What is required :: Return, unaltered, every line from the beginning of the material below up to and including the one with "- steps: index".

==========

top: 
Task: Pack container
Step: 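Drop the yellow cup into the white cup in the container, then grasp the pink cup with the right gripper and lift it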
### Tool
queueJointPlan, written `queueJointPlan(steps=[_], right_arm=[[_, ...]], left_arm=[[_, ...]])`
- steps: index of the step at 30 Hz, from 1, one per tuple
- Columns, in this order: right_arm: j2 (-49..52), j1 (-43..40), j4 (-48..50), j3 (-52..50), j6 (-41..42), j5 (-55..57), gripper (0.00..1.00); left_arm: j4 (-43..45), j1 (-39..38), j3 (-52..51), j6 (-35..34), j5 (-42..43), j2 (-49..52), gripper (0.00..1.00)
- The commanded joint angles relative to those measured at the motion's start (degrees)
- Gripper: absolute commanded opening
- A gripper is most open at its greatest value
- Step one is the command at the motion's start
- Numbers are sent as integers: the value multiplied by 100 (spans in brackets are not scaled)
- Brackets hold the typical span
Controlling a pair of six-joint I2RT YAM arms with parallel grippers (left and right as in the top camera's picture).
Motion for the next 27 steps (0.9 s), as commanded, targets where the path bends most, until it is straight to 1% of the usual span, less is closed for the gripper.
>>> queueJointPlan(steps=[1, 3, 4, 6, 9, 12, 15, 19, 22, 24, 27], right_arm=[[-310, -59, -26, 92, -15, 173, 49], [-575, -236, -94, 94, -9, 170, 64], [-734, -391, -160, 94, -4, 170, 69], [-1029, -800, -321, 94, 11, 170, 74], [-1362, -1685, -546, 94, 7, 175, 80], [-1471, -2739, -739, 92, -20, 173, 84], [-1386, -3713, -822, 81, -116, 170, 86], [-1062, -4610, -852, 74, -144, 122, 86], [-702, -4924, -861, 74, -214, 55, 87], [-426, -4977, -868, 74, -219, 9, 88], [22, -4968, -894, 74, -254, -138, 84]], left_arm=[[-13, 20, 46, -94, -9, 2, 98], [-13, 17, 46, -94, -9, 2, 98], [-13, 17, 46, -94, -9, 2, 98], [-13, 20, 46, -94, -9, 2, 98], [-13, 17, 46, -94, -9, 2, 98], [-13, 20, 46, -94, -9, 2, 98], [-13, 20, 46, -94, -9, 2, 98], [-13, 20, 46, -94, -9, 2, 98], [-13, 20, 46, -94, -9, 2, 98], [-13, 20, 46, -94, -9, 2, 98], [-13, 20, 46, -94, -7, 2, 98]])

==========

Task result ::
top: 
Task: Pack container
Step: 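Drop the yellow cup into the white cup in the container, then grasp the pink cup with the right gripper and lift it
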### Tool
queueJointPlan, written `queueJointPlan(steps=[_], right_arm=[[_, ...]], left_arm=[[_, ...]])`
- steps: index of the step at 30 Hz, from 1, one per tuple

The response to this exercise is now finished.